-- EXERCISE DIRECTIONS --
Across the listing that follows, work out how many lines carry the string "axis". Provide that number and nothing else.

START SUPPLIED INFORMATION

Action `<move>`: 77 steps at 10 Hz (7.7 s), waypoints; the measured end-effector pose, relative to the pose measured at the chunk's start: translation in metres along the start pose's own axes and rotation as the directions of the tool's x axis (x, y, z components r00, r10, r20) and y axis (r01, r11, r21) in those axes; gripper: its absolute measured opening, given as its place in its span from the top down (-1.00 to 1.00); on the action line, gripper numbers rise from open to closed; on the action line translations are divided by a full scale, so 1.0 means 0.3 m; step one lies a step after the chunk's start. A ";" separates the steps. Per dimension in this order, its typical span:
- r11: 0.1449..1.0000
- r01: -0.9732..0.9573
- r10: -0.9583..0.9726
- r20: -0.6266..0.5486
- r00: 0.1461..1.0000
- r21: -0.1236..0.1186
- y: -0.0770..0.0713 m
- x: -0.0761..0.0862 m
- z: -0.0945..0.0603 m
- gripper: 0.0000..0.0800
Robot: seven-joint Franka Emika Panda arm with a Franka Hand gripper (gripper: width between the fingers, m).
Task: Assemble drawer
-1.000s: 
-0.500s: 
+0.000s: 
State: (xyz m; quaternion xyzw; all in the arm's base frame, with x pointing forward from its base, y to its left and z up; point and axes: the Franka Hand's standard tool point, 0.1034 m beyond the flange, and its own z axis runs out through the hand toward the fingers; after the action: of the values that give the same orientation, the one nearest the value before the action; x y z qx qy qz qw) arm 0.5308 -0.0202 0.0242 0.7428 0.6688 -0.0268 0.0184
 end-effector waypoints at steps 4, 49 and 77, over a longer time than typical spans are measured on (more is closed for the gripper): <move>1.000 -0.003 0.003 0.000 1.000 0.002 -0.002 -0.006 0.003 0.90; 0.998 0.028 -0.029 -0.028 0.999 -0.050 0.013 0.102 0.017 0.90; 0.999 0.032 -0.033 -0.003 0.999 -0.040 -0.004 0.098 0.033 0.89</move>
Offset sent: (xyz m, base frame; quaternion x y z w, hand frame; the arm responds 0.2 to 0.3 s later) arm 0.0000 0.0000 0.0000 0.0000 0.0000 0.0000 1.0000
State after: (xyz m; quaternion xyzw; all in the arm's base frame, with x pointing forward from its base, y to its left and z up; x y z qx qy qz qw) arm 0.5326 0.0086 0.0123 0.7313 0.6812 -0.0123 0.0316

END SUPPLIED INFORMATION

-- FINISHED EXERCISE --
2